Wednesday, February 5, 2014

The Trials of One Who Wields The Pen



Well, no, this unfortunately isn’t the first chapter of The Legend of Charezahn.

I have to admit I sort of underestimated the amount of work that the whole thing needed before I began. Well, really, totally underestimated it. Sure I had the general idea and the first few chapters already penned down, but one thing I hadn’t factored in was… myself.

So there I was, with the blank screen in front of me and my fingers doing the salsa on the keys when I suddenly stop and have one of my moments. I decide that I needed a new backstory.

I hold off on the first chapter, and started thinking up new events that lead to this point. I’m writing down random points when I realize that I needed more backstory to the facts I was writing. Believe it or not, halfway through that, I realized I needed a new history for the new history that I was already thinking. And then, well, you can guess how it went from there.

Pretty soon, I realized that maybe this wouldn’t take just a week, as I had thought. I had counted on me making a few changes, tweak it a bit here and there, but hey, this was just the first chapter, so no biggie. Goes to show how wrong you can be. It kept dragging on and on and even now, I honestly don’t know how long it will take.



I realized what my first mistake was… I started out doing this with pretty much of a deadline of sorts in the back of my mind. And my mind making me the rebel that I am, simply shut off my “Let’s get to work” valve and told my fingers to take a hike. Some things are just plain involuntary, like breathing, ageing, and freezing for a whole minute before looking for the nearest shoe when a roach saunters by. Other things, like the reason for a blank Word document titled Charezahn… they’re sure not voluntary, but they happen, all the same.

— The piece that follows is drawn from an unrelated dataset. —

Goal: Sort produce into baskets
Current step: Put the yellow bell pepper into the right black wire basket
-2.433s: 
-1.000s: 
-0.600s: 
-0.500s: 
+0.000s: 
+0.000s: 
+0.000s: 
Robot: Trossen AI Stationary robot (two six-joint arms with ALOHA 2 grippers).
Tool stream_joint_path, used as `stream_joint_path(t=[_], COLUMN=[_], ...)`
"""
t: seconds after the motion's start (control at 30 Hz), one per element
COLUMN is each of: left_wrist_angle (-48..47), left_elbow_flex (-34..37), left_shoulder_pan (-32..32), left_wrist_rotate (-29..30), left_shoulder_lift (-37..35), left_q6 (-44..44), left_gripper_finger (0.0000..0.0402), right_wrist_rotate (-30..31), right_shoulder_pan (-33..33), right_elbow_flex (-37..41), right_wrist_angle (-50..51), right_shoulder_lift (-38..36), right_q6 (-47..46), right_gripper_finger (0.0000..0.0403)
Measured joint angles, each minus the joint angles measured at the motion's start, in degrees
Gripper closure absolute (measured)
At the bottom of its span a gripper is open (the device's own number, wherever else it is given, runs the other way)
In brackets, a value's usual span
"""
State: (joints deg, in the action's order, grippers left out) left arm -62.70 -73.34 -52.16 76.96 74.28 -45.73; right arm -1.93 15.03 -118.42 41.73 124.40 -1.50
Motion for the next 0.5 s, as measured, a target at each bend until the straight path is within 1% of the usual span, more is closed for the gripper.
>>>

Writing, to me, has always been more than just expressing myself… honestly, it was how I used to have fun. I know how nerdy that sounds, but hey, don’t knock it if you haven’t tried it. Writing is one of the best pastimes there is. It’s rewarding, enlightening, well, basically the whole platinum package. True, you do get depressed at times, frustrated by stuff like writers block, go on for days looking for the perfect name (cursing your luck that Aragorn and Legolas were already taken). From my personal experience, I can even vouch for the rumor about you banging your head on the wall from time to time. (This apparently applies to all writers, beginners to advanced)

But everyone who has tried it probably agrees; few things are as entertaining as writing your own thoughts into words, opening new worlds and making new friends in them. It’s fun. You enjoy it.

But the moment something gets a deadline, or someone asks you to do it for them, it becomes a chore. And chore is pretty much equal to work.  And work almost always has an inverse relationship with fun. Unless of course you work as a game tester, or at Marvel or DC.

So, when I told myself I’d have the first chapter of Charezahn done by the 2nd of February (which would have been totally possible under different circumstances, like if I was already halfway through), I unwittingly yet officially upgraded (or rather, downgraded) this project from “Fun” to “Work”.


But it wasn’t just that I wasn’t able to sit down and start writing since I wasn’t in the mood. To be totally honest, that was only partly the reason. The other excuse was that my imagination went into overdrive, and started spouting information by the second. That would have been fine, but every so often it would change gears and start giving me ideas that were way better than the originals.

And even now, I’m flooded with new plots, schemes, and characters, and this timeline I’m drawing is covered in so many pencil marks that I’m literally reading from memory rather than what I have scribbled. I’m realizing that the whole basis for Charezahn that I had seen and written before… well, that’s gone. Blown away.

For better or worse, what is slowly growing now in random scrap books and countless sheets of paper is something that even I have no idea how will turn out. Maybe what I have written right now will be what finally, eventually, makes it to that empty, patiently waiting Word document. Maybe I might even be forced to cross out the entire thing and start over from scratch.

Only time will tell. But once I’m done with the fine tuning, well, then, it’s going to flow. But first comes the fine tuning. Oh well.

But one thing at least to take away from all this; maybe to Tony Stark it’s better to run before being able to walk. Easy for him. But for us normal, non-Avenger types without the fancy red and gold armor, most of the time you’ll have to crawl around for a bit first.